Dale is the co-founder and VP of Development at Safe Software. After starting his career working spatial data (ranging from icebergs to forest stands) for many years, he and other co-founder, Don Murray, realized the need for a data integration platform like FME. His favourite TV show is Star Trek, which inspired the names for most of the meeting rooms and common areas in the Safe Software office. Dale is always looking to learn more about the data industry and FME users. Find him on Twitter to learn more about what his recent discoveries are!


10 Responses to “Esri & Google in a Post Google Earth Enterprise World”

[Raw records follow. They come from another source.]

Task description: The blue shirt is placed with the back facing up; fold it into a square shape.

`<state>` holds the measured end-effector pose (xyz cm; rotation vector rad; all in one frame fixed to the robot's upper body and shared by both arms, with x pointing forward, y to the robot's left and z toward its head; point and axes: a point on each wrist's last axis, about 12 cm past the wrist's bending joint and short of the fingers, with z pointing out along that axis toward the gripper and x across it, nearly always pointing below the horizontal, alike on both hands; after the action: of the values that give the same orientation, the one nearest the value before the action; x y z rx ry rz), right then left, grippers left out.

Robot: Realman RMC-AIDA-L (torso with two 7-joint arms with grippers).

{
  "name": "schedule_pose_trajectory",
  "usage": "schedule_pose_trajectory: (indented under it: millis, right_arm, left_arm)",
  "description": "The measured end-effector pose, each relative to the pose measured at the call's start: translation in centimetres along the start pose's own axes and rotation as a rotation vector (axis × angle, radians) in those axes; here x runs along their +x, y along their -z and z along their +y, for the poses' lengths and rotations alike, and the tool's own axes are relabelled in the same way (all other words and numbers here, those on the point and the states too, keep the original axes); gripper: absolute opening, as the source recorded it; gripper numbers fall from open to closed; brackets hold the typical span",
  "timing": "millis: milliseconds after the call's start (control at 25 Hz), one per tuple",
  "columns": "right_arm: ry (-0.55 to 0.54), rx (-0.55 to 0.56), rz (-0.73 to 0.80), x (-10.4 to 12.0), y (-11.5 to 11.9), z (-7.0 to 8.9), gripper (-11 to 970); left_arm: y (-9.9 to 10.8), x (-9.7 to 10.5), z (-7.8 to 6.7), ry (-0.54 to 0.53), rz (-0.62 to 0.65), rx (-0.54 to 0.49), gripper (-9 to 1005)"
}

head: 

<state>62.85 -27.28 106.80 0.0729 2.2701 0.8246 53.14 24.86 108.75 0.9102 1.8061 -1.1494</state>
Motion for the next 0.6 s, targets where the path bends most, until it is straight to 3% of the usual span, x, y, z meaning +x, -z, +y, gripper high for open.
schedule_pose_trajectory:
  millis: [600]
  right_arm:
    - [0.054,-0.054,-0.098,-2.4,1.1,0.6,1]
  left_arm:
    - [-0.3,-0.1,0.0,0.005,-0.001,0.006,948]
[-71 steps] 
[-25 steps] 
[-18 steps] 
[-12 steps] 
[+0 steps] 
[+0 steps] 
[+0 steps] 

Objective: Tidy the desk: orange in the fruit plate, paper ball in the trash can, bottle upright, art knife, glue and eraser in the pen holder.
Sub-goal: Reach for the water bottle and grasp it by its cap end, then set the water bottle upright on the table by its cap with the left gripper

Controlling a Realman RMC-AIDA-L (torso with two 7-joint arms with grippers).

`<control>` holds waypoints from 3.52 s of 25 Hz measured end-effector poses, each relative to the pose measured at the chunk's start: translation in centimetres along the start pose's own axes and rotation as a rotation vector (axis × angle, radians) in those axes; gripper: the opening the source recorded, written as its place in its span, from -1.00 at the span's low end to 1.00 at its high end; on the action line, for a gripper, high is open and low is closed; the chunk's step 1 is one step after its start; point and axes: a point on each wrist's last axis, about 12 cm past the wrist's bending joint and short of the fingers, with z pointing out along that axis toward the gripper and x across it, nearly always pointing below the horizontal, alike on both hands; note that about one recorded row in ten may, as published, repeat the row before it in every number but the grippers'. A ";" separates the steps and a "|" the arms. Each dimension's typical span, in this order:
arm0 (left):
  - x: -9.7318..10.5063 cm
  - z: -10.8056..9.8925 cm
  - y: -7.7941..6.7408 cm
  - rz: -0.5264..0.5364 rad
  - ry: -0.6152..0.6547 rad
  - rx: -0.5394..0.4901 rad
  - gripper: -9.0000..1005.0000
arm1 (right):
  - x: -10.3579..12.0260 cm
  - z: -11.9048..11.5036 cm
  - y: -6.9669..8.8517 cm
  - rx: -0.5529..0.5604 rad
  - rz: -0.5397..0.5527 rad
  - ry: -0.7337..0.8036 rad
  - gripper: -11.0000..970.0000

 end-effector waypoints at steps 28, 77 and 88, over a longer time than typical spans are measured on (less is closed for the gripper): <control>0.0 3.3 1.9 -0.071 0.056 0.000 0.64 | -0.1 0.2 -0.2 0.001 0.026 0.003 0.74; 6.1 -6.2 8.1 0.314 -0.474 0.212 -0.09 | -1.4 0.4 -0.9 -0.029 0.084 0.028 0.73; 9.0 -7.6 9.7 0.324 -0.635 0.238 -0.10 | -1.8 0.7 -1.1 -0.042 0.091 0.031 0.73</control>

  1. “the retirement of Google Earth Enterprise” When did Google announce that? I know the GE API was deprecated in Dec 2014. Thanks.


  2. Steve Grise says:

    I’m surprised by the surprise… Esri has used this ‘trade licenses for the cost of maintenance’ (and variations) to acquire customers for decades. It’s just good business, and everybody does it.

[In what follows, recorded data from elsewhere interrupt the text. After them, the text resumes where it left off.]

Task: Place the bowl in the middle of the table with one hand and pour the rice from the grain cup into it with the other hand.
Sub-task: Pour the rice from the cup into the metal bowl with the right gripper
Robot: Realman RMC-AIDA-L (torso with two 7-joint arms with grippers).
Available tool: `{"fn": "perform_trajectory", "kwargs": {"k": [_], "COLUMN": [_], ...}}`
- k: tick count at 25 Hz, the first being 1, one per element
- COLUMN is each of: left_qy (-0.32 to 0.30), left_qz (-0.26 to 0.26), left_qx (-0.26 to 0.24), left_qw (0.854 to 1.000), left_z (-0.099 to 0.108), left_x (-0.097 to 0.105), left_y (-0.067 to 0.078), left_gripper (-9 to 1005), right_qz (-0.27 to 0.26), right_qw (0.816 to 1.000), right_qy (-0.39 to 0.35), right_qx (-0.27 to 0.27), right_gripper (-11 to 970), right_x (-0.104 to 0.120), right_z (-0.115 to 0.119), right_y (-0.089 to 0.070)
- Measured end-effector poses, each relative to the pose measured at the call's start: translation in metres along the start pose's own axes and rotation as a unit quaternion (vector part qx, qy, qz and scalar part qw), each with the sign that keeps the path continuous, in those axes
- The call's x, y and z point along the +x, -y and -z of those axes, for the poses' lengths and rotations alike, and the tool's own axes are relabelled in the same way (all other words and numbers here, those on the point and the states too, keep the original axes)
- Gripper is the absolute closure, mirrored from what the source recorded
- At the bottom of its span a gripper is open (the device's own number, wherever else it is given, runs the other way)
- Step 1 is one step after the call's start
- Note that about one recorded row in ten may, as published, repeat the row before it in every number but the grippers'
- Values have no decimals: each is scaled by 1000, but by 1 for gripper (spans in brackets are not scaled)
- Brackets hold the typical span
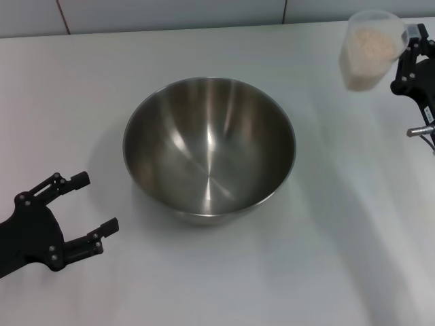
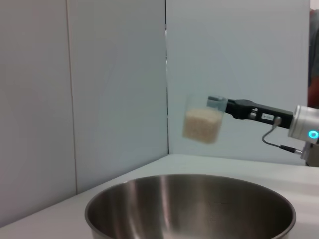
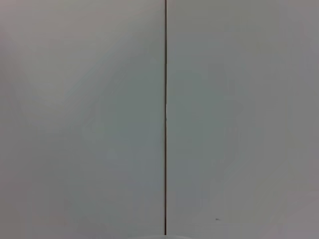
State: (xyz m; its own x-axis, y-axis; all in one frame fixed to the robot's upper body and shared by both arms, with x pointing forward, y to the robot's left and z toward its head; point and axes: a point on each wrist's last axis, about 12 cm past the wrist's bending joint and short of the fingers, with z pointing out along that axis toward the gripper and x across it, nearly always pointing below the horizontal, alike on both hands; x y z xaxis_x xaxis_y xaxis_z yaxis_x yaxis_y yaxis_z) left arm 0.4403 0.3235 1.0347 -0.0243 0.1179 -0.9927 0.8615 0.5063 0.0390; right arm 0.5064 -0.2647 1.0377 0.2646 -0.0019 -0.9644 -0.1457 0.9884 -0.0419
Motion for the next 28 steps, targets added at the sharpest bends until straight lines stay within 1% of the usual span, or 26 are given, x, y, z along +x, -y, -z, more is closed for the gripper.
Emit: {"fn": "perform_trajectory", "kwargs": {"k": [6, 9, 12, 15, 18, 19, 20, 22, 24, 28], "left_qy": [-3, -3, -3, -3, -2, -1, -1, -1, 0, 0], "left_qz": [-1, 0, 0, 3, 4, 5, 5, 4, 4, 3], "left_qx": [3, 3, 3, 3, 4, 4, 4, 5, 5, 5], "left_qw": [1000, 1000, 1000, 1000, 1000, 1000, 1000, 1000, 1000, 1000], "left_z": [0, 0, -1, -1, -1, -1, -1, -1, -1, -1], "left_x": [0, 1, 1, 1, 1, 1, 0, 0, 0, 0], "left_y": [0, 1, 1, 1, 2, 2, 2, 2, 2, 2], "left_gripper": [123, 123, 123, 123, 123, 123, 123, 123, 123, 123], "right_qz": [-7, -19, -29, -37, -46, -49, -49, -53, -56, -55], "right_qw": [1000, 999, 996, 989, 977, 968, 968, 957, 948, 932], "right_qy": [4, 5, 5, -5, -20, -25, -25, -31, -38, -56], "right_qx": [-11, -35, -81, -140, -205, -245, -245, -282, -311, -355], "right_gripper": [925, 925, 925, 925, 926, 926, 926, 926, 926, 926], "right_x": [-1, -2, -4, -4, -4, -5, -5, -6, -5, -4], "right_z": [-6, -13, -21, -33, -42, -46, -46, -48, -48, -49], "right_y": [-4, -10, -23, -38, -51, -59, -59, -67, -72, -75]}}
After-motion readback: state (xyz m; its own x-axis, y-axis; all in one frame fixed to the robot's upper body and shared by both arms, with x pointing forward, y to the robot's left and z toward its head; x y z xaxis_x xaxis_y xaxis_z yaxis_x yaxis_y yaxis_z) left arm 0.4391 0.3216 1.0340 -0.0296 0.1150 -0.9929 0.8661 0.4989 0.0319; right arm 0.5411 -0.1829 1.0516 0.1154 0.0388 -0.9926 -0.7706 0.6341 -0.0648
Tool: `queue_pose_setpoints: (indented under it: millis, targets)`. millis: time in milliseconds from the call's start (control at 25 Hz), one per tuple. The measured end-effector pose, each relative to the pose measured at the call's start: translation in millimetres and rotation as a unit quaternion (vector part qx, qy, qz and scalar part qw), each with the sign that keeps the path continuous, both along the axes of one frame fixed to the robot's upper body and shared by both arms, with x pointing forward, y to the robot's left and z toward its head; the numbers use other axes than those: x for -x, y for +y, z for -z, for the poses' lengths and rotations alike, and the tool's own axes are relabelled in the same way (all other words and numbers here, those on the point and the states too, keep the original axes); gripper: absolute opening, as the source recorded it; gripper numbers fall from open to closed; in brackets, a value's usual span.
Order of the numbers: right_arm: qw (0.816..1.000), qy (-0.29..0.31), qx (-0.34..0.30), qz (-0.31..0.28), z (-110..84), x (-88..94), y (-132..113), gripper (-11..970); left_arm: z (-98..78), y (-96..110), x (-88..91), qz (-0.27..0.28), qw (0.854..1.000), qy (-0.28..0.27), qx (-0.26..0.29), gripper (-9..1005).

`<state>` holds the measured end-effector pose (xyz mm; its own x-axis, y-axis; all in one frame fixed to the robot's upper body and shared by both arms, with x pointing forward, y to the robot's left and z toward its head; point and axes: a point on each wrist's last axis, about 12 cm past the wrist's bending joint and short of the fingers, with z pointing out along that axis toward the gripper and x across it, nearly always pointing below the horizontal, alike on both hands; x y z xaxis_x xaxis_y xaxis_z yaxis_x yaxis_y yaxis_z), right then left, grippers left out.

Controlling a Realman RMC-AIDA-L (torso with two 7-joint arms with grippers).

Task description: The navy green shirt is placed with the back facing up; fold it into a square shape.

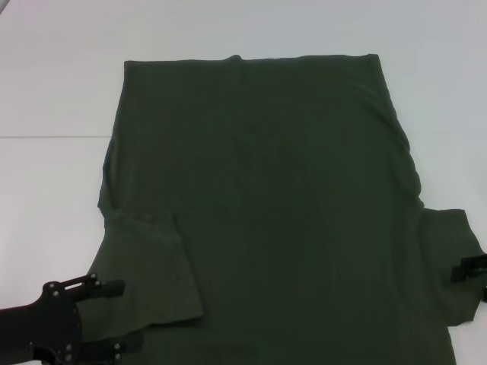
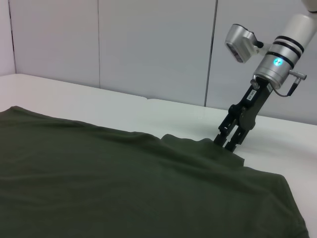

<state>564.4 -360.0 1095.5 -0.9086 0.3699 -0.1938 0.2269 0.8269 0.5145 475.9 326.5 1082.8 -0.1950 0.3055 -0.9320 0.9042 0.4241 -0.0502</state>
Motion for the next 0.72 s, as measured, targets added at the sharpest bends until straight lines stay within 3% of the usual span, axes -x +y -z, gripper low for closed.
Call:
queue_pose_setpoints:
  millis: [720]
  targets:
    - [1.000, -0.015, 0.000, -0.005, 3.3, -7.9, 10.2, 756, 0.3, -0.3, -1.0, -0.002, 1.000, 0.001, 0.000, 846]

    This also counts as an historic win for Esri – the toughest recent competition they have faced (but never even talked about).

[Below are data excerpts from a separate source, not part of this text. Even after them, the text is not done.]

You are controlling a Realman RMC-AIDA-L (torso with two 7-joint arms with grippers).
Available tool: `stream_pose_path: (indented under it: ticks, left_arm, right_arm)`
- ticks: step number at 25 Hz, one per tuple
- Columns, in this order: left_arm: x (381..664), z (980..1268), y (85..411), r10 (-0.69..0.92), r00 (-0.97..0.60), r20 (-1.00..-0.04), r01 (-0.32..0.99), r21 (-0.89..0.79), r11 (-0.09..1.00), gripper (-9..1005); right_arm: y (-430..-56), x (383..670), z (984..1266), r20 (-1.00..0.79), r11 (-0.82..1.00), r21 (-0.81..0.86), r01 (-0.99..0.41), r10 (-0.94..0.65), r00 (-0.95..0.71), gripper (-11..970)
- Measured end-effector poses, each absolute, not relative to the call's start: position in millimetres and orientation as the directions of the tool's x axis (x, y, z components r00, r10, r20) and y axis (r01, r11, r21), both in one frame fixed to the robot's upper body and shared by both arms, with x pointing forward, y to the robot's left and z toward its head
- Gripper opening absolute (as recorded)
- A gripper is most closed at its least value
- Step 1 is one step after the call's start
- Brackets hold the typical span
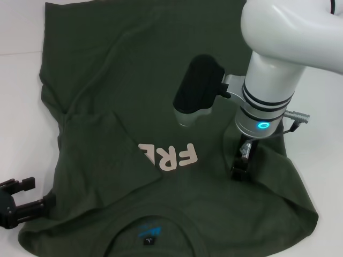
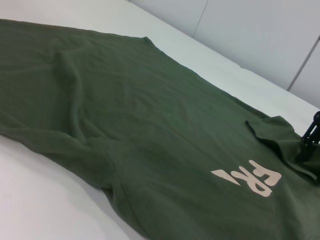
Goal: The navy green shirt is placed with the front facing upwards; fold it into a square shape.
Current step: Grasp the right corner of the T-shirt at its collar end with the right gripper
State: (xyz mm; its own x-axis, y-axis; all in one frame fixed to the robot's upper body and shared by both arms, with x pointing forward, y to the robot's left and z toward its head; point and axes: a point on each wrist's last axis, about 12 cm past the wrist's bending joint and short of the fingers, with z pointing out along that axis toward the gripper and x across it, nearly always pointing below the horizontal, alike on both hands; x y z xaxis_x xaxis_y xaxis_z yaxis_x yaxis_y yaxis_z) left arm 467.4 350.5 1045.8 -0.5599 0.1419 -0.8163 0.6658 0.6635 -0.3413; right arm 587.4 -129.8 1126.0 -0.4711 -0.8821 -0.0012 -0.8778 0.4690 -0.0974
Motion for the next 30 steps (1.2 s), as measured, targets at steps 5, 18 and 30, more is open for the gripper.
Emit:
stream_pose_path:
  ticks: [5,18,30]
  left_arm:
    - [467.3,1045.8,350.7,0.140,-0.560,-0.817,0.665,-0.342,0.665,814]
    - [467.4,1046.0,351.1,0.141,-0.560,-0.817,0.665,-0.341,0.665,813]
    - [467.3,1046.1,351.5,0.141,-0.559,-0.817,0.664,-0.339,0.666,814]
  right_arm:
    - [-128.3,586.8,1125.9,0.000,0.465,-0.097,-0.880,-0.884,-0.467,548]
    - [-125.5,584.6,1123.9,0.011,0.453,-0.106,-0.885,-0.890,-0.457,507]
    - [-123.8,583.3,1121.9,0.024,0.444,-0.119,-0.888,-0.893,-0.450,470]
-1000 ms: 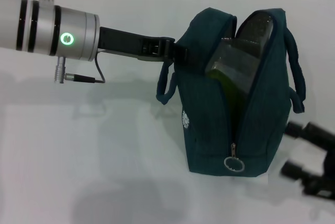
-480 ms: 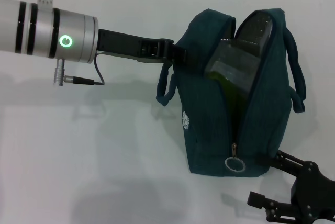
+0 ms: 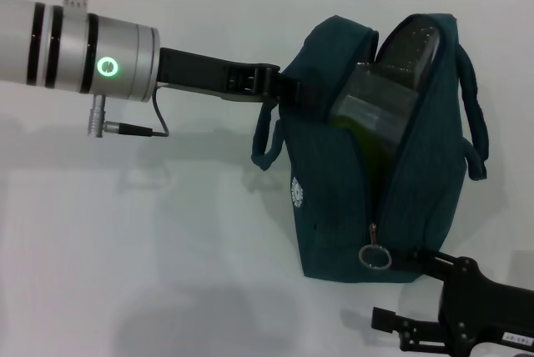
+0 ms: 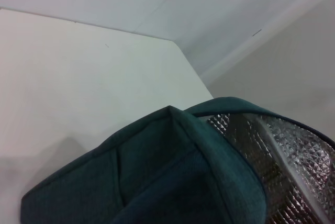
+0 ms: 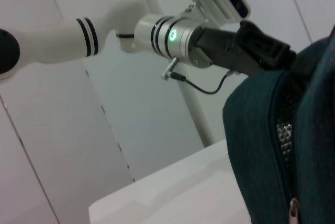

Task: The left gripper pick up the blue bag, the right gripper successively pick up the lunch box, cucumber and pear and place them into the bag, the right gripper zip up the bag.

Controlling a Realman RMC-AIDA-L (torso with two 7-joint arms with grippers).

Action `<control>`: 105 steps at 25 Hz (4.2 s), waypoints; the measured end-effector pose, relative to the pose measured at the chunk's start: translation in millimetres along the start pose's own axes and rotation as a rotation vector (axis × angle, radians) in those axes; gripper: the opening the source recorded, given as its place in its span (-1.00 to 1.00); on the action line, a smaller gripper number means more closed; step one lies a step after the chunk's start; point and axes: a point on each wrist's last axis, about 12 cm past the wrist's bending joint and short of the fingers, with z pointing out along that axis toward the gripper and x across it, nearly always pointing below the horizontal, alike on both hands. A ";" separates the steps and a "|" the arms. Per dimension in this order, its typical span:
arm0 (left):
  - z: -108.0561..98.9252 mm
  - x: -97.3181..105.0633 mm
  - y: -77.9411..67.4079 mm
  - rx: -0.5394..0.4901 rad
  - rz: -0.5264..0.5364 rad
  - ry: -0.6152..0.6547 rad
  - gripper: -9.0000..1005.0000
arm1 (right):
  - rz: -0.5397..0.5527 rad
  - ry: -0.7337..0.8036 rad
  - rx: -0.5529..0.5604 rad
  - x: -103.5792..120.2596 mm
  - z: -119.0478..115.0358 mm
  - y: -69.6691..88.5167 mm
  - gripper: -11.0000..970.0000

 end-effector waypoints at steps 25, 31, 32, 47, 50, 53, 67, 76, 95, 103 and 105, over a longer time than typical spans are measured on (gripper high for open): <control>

  3. […] I can explain it. ArcGISOnline is an option – but I got a bit turned off by the sudden Google/ESRI Love fest. No matter what – it’s the clients decision at the end of the day. I’m just […]

  4. Excellent review, as we come to expect from y’all… Here’s my take on it

  5. Ron Lake says:

    February 18, 2015 at 12:51 pm

    Here is another alternative to Google Earth Enterprise and one that offers much more powerful and easy to use data management functionality than GEE. It is called INdicio. INdicio readily integrates with background mapping solutions like MapLink, Cesium and Google Maps. Use FME to convert your data using INdicio harvesting framework. Synchronize data across wide area networks with INdicio dynamic pub-sub functionality. Exploit our powerful 3D rendering for city models. Manage any kind of data artifact.

    For details see:

    Use INdicio and accelerate your world.

  6. Glenn Stowe says:

    CubeWerx has also developed an impressive framework that will act as a Google Earth Enterprise replacement, especially for very large volumes of imagery. We have what we believe to be the most efficient and cost effective imagery service on the market. And it’s all built around open standards.

    Our GEE blog post:
    And product page:

  7. Joe Gordon says:

    Skyline Software Systems, in Herndon, VA., is offering a one to one replacement for current GEE/Google Maps API users. Their software allows for streaming of large sets of 3D geospatial data over the web, while operating in both a connected and disconnected environment. We’ve used Skyline applications for years and they’ve been great, plus their mapping engine offers a fully open API. Check them out at ( and their GEE/Maps API press release as well (

  8. Paul S. says:

    My company evaluated Skyline Software Systems as a GEE replacement and found that TerraExplorer had issues rendering simple KMLs and required data to be converted to a proprietary Skyline format. Skyline’s development team is located in Israel which made it difficult to receive tech support.